Kubernetes: ClusterIP vs NodePort vs LoadBalancer, Services, and Ingress — an overview with…

setevoy

Arseny Zinchenko

Posted on June 24, 2020

Kubernetes: ClusterIP vs NodePort vs LoadBalancer, Services, and Ingress — an overview with…

Kubernetes: ClusterIP vs NodePort vs LoadBalancer, Services, and Ingress — an overview with examples

For network communications, Kubernetes presents four Service types — ClusterIP (the default one), NodePort, LoadBalancer, and ExternalName, plus the Ingress resources.

In this post, we will take a short overview of all of them, and will check how they are working.

The documentation is available here — Publishing Services (ServiceTypes).

I’m using AWS Elastic Kubernetes Service so keep in mind that we have AWS Virtual Private Cloud and AWS Application Load Balancers under the hood.

The network and Kubernetes

In a Kubernetes cluster you may need to use the following network scenarios:

  • direct communication between containers — is provided by the Pod abstraction and access by containers to each other via localhost inside of the same pod — see the pods
  • communication between Pod to Pod in a cluster scope- provided by network plugins, in case of AWS EKS see the AWS VPC CNI for Kubernetes
  • connections from Pod to a Service — is provided by the Service abstraction, for example — ClusterIP
  • connections from the world to pods in a cluster — is provided by the Service abstraction, with an external resource, for example — AWS Load Balancer

The main goal of the Services in Kubernetes is to provide persistent access to its pods without the necessity to look for a Pod’s IP each time when you’ll recreate such a pod.

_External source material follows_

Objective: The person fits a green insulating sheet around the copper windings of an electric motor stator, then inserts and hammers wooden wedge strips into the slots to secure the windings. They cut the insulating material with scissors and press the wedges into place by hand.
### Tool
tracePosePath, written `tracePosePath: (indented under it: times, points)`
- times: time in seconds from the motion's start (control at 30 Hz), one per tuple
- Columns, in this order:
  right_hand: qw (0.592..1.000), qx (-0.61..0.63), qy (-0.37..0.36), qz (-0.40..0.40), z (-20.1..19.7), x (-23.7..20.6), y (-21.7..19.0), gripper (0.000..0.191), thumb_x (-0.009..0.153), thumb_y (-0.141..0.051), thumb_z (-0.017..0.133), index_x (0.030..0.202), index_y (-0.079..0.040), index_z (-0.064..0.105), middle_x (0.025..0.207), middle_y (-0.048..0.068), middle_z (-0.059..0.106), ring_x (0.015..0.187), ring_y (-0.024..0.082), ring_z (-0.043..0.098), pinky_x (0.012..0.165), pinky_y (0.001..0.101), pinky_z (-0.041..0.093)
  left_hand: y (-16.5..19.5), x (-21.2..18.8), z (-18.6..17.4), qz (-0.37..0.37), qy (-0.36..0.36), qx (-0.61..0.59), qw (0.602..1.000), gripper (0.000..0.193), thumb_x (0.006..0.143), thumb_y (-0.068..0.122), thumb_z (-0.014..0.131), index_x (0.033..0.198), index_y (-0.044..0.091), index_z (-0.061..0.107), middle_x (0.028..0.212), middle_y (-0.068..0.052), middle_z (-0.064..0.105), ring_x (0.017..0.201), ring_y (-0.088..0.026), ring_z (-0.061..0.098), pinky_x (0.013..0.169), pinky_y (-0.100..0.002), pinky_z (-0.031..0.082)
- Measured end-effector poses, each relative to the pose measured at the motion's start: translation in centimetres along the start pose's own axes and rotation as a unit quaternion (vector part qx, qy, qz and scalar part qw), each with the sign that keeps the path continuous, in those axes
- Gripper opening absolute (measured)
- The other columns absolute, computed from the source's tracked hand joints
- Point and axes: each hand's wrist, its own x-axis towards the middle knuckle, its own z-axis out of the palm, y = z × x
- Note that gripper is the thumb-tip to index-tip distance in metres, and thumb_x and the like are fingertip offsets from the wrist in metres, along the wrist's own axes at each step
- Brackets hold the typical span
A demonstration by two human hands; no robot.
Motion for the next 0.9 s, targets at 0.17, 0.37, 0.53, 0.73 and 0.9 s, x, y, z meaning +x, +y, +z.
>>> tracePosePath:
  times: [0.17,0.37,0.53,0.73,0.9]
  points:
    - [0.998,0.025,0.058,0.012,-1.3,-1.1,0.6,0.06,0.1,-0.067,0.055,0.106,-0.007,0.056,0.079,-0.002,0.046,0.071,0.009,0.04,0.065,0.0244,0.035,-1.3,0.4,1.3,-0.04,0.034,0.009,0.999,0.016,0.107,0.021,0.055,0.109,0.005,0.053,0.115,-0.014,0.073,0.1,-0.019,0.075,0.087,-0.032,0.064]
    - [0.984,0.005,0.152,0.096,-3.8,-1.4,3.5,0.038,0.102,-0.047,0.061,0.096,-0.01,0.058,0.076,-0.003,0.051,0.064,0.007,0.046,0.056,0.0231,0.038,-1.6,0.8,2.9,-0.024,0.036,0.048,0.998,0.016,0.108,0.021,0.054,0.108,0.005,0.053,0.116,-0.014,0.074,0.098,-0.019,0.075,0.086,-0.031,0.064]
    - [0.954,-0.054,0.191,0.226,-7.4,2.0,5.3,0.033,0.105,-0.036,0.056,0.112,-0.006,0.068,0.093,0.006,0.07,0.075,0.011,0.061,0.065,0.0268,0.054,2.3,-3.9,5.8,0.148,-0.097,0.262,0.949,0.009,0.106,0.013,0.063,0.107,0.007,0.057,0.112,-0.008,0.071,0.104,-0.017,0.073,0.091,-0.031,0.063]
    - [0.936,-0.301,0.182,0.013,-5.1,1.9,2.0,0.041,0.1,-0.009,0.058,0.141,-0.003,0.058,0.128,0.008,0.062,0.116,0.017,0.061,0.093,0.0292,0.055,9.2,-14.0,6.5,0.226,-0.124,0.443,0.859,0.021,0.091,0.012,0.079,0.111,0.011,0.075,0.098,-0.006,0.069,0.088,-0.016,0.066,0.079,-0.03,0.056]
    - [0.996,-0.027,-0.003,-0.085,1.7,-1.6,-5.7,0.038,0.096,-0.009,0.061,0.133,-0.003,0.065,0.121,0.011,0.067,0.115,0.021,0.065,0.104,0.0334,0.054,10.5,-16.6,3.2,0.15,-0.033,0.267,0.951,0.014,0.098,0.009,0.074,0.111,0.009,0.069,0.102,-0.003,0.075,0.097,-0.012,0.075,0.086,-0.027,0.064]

Also, Services can provide a minimal load balancing between similar pods, see Services.

Preparation

For tests let’s create a deployment with a pod with NGINX web-server which will accept connections to its port 80:

$ kubectl create deployment nginx — image=nginx
deployment.apps/nginx created

Check:

$ kk get deploy nginx
NAME READY UP-TO-DATE AVAILABLE AGE
nginx 1/1 1 1 53s

Because Services will look for pods by their labels — let’s check which labels this deployment have:

$ kubectl get deploy nginx -o jsonpath=’{.metadata.labels}’
map[app:nginx]

Okay — it’s the app tag with the nginx value — remember it.

kubectl port-forward

To make sure that our pod is up and running and is able to handle incoming connections to the port 80 let use the kubectl port-forward. After we will check that it is working - we can start playing with the network setting from the Kubernetes cluster side.

Find the pod’s name:

$ kubectl get pod
NAME READY STATUS RESTARTS AGE
nginx-554b9c67f9-rwbp7 1/1 Running 0 40m

Pass it to the kubectl port-forward as the first argument, then specify a local port (8080), and port on the pod (80):

$ kubectl port-forward nginx-554b9c67f9-rwbp7 8080:80
Forwarding from [::1]:8080 -> 80

From the local machine check connection to the NGINX pod in the Kubernetes cluster:

$ curl localhost:8080
<!DOCTYPE html>
<html>
<head>
<title>Welcome to nginx!</title>
…

Cool — “It works!”, we have a working pod and now we can use it for our Services.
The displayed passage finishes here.